WHAT TO DO:
Count how many lines in the material below hold the word "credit"; the reply is that number alone.

[GIVEN RECORDS Boundary: Start]

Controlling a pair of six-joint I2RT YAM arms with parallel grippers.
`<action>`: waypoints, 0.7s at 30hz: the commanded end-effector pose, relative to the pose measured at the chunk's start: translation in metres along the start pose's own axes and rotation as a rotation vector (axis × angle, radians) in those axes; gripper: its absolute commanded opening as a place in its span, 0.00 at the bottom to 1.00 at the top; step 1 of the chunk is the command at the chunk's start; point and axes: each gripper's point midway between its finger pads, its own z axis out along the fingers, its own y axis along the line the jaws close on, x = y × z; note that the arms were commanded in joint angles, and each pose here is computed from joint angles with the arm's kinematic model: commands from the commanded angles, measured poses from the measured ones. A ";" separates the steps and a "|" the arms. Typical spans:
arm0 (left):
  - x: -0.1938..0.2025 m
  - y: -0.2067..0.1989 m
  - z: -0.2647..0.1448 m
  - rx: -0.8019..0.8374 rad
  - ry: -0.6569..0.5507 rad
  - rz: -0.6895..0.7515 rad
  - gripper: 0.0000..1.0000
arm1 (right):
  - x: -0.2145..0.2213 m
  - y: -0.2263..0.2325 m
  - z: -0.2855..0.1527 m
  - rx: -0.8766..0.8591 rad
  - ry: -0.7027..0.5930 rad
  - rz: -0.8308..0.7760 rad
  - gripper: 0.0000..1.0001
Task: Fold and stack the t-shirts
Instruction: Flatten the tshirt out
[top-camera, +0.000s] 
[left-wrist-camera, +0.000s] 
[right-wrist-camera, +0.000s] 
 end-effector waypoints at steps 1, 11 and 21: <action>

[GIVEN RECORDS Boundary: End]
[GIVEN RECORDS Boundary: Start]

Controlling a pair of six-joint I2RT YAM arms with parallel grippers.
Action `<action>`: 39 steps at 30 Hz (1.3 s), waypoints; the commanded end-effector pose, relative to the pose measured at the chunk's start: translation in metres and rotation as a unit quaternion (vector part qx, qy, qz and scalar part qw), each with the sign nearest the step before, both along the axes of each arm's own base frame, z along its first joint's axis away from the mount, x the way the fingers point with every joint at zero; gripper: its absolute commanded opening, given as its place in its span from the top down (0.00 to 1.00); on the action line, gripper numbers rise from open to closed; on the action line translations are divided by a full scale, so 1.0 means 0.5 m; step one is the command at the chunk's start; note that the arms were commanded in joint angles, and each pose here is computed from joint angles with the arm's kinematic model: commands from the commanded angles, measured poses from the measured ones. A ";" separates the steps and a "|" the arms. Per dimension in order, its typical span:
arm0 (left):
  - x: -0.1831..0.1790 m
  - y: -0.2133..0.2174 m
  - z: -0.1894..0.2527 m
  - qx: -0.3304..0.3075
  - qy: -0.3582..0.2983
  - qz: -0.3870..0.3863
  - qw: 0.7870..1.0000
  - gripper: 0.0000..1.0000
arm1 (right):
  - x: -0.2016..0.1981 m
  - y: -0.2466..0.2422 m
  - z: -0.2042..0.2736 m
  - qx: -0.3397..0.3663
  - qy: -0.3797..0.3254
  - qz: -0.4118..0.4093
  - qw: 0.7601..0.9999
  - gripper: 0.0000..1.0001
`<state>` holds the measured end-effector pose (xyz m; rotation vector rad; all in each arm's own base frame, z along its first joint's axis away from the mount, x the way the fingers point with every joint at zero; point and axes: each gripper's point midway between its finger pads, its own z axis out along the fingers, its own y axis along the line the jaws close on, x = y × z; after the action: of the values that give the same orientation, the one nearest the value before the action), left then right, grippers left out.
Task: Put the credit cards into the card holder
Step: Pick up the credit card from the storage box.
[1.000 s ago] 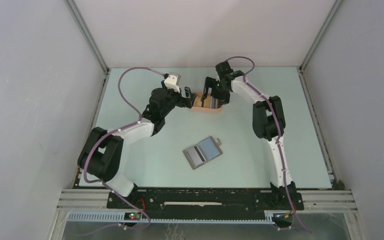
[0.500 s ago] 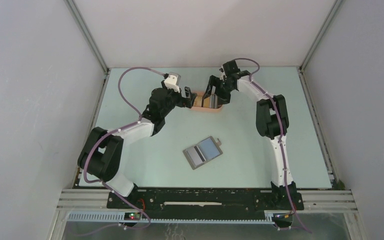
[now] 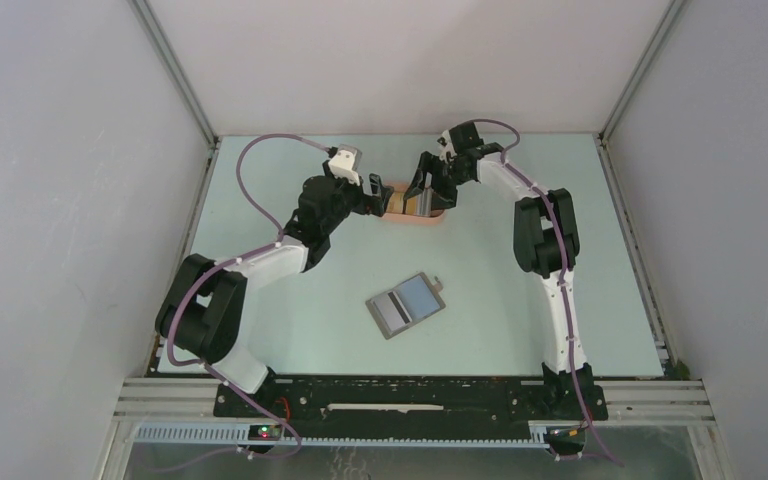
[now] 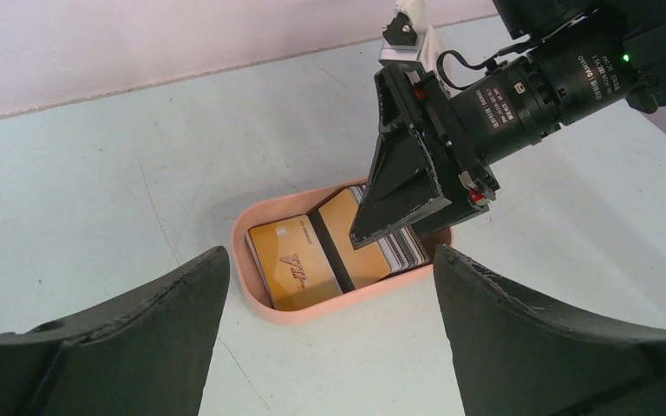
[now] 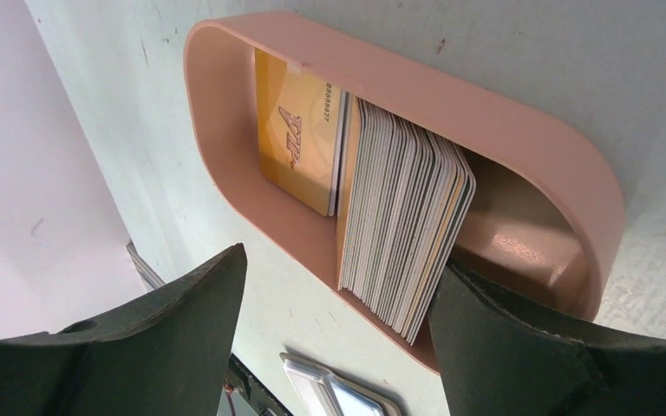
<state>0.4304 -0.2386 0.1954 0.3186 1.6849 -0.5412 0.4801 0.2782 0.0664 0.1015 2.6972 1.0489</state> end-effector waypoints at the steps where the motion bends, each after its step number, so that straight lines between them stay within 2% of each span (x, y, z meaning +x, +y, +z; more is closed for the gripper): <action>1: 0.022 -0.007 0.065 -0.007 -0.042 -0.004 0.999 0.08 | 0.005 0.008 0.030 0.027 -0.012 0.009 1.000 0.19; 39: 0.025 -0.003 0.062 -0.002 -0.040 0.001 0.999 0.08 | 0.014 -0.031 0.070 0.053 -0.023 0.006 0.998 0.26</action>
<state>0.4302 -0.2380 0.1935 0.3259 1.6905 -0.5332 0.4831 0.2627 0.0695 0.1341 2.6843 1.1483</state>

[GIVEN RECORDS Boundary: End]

RESPONSE TO THIS EXERCISE:
2